Superficial Peel- Alpha-hydroxyl acid or another mild acid is used to penetrate the outer layer of skin to gently exfoliate it. The treatment is used to improve the appearance of mild skin discoloration and rough skin as well as to refresh the face, neck or chest.

Medium Peel- Glycolic or trichloroacetic acid is applied to penetrate the out and middle layers of skin to remove damaged skin cells. The treatment is used to improve age spots, fine lines and wrinkles, freckles and moderate skin discoloration. It also can be used to smooth rough skin and treat some precancerous skin growths.

Deep Peel- Trichloroacetic acid or phenol is applied to deeply penetrate the middle layer of skin to remove damaged skin cells. The treatment removes moderate lines, age spots, freckles and shallow scars. Patients will see a dramatic improvement in skin appearance. This procedure is used on the face and can only be preformed once.

Image result for chemical peel before and after-Patient before and after a Superficial Peel.

When is a chemical peel appropriate?

Chemical peels are used to treat a number of conditions including:

  • Acne scars
  • Aging skin
  • Crow’s feet
  • Hyperpigmentation
  • Melasma
  • Scars
  • Sun damaged skin
  • Wrinkles

Who is not a candidate for a chemical peel?

Generally light-haired and fair skinned people are the best candidates for chemical peels. The procedure is not recommended for individuals with infections, active skin disease, cut or broken skin, sunburns or active Herpes simplex 1 sores. Other counter-indications include patients who are:

  • Nursing or pregnant
  • Have taken Accutane in the last six months
  • Have psoriasis, eczema, dermatitis or rosacea
  • Have used Retin-A, Renova, prescription skin care products, products that contain ascorbic acid, bleaching or skin-lightening agents or other acid-based products in the last 48 hours

Are chemical peels painful?

Chemical peels sting but do not cause a great deal of pain. The gentlest peels use alpha-hydroxyl, glycolic, lactic or fruit acids are also gentle. They may cause stinging, redness, irritation and crusting but as the skin begins to adjust all these problems will lessen.
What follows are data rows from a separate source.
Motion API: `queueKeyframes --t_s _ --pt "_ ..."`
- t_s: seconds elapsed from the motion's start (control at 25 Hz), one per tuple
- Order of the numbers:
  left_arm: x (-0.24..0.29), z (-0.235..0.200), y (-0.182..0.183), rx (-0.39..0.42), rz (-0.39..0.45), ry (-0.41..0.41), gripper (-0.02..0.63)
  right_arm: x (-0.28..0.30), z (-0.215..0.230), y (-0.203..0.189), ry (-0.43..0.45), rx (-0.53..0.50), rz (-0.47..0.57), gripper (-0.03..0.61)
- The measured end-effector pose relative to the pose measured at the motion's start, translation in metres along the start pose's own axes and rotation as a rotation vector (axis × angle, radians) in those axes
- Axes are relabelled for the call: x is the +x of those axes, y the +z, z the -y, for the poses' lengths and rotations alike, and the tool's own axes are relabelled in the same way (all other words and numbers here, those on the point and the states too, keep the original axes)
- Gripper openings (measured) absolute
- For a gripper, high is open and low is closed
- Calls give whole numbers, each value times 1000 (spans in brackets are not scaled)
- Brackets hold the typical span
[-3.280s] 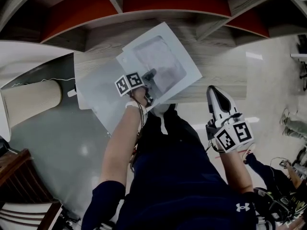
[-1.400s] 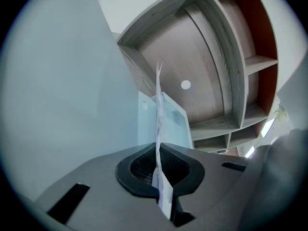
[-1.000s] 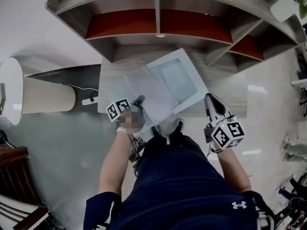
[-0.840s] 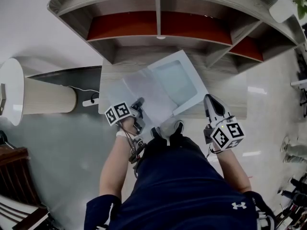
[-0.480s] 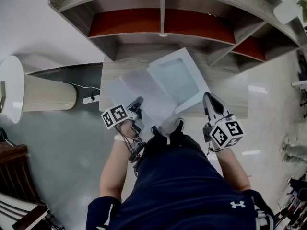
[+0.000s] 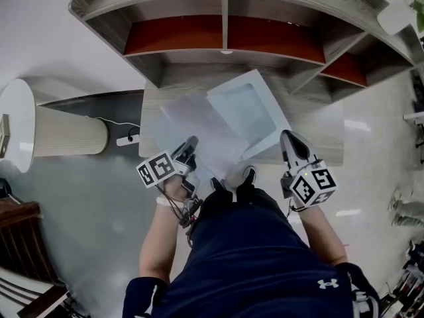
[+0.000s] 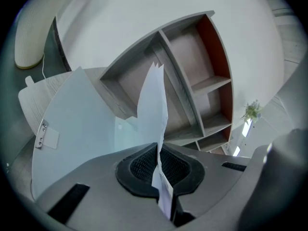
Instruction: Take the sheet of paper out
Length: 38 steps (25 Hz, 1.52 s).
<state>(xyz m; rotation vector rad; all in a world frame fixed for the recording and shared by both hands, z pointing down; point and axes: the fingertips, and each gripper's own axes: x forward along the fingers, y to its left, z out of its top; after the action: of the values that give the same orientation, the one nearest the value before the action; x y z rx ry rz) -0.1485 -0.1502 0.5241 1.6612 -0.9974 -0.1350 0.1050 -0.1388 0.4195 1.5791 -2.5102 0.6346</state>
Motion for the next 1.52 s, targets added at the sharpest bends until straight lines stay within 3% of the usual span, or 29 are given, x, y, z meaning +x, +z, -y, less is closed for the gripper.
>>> queueKeyframes --t_s 0.44,0.64,0.88,1.08,1.52 --pt "-21 58 12 13 52 -122 15 -5 -6 21 25 -2 33 12" --pt "-32 88 11 -112 86 -210 15 -8 -12 36 48 -11 64 12" --pt "-50 102 19 5 97 -205 15 -12 -15 50 56 -27 89 12" --pt "-63 138 33 151 133 -284 15 -20 -26 68 78 -47 131 12" --pt "-81 188 29 265 156 -392 15 -43 -53 108 99 -163 258 12"
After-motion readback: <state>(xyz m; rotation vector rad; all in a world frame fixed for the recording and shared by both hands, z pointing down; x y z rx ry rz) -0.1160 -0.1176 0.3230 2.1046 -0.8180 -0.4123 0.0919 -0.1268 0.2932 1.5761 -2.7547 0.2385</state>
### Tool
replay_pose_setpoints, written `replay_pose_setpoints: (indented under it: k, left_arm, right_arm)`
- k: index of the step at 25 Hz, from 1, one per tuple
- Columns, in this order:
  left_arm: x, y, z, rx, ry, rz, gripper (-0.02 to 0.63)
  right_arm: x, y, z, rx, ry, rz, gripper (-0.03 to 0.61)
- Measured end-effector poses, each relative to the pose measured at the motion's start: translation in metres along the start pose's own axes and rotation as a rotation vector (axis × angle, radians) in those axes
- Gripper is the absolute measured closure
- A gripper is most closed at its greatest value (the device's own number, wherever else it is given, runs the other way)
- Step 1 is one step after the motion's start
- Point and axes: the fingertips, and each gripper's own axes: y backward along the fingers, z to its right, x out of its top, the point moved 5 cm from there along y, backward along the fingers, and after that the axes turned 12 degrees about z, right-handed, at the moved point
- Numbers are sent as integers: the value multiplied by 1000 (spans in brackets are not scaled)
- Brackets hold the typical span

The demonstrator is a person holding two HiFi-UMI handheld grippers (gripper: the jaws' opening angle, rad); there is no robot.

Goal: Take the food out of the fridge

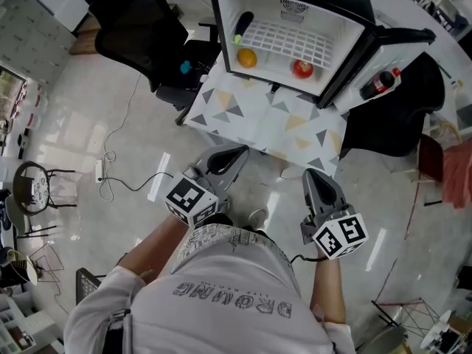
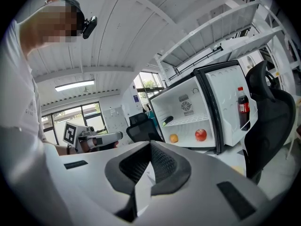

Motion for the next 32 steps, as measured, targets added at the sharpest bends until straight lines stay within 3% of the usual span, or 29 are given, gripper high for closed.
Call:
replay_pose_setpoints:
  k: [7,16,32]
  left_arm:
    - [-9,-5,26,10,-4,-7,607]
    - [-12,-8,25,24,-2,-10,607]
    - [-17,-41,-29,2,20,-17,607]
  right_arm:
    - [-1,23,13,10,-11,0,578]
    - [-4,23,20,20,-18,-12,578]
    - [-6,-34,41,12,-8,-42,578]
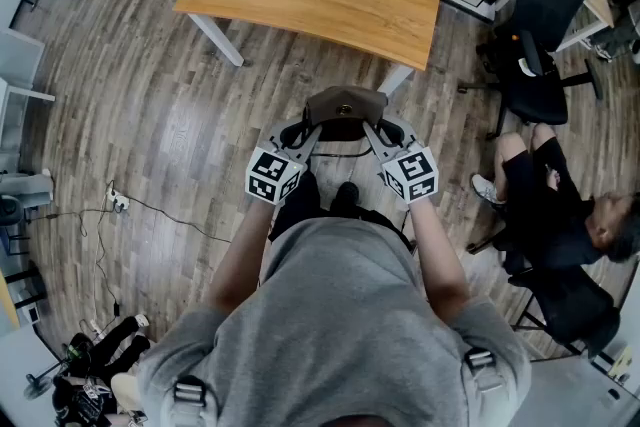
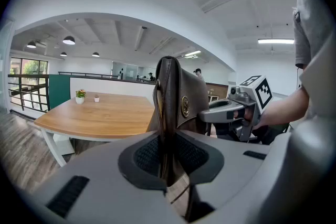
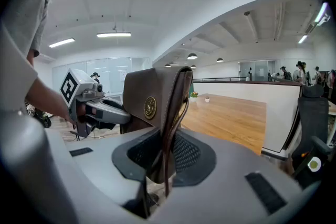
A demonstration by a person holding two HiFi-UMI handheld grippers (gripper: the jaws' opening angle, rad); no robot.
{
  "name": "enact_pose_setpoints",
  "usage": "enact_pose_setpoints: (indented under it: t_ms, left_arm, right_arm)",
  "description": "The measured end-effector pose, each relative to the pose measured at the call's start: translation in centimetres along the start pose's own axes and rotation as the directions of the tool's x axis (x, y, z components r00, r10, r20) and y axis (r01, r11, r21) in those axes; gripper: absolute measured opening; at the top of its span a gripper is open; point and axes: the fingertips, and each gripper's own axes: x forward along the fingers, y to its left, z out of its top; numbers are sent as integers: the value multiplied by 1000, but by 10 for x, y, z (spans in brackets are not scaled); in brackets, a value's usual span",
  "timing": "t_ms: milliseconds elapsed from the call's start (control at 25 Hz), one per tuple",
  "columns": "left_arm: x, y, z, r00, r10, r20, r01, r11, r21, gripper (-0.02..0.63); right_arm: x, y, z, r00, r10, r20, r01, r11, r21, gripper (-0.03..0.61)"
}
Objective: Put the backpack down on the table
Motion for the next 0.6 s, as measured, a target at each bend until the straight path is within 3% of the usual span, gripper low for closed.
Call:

Trichloroacetic acid are used for stronger peelings. They remove wrinkles, superficial blemishes and pigment problems. Phenol is the strongest of all treatments and removes deep lines and wrinkles on the face. These type of treatments sting more than those with the gentler acids. After the treatment there may be redness, swelling and irritation but the use of creams and gels will reduce these effects.

What can I expect after having a chemical peel?

Superficial peels require one to seven days to heal. Treated skin will initially be red and may scale. Lotion or cream should be applied until the skin heals, followed by daily use of sunscreen. Makeup can be the next day.

Medium peels require seven to fourteen days to heal. Treated skin will initially be red and swollen. Swelling worsens for the first 48 hours. Skin crusts and peels off in seven to fourteen days. Skin must be soaked daily for a specified period, followed by ointment application. Mild lotion or cream may be applied. Avoid all sun exposure until healing is complete. Makeup can be worn five to seven days after the treatment. A follow-up appointment will be necessary to monitor progress.

Deep peels require fourteen to 21 days to heal. Skin must be soaked four to six times daily, followed by ointment application for the first 14 days. Afterwards a think moisturizer is applied for the next fourteen days. Mild lotion or cream may be applied. Avoid all sun exposure for three to six months. Makeup can be worn fourteen days after treatment. Several follow-up appointments will be necessary to monitor progress.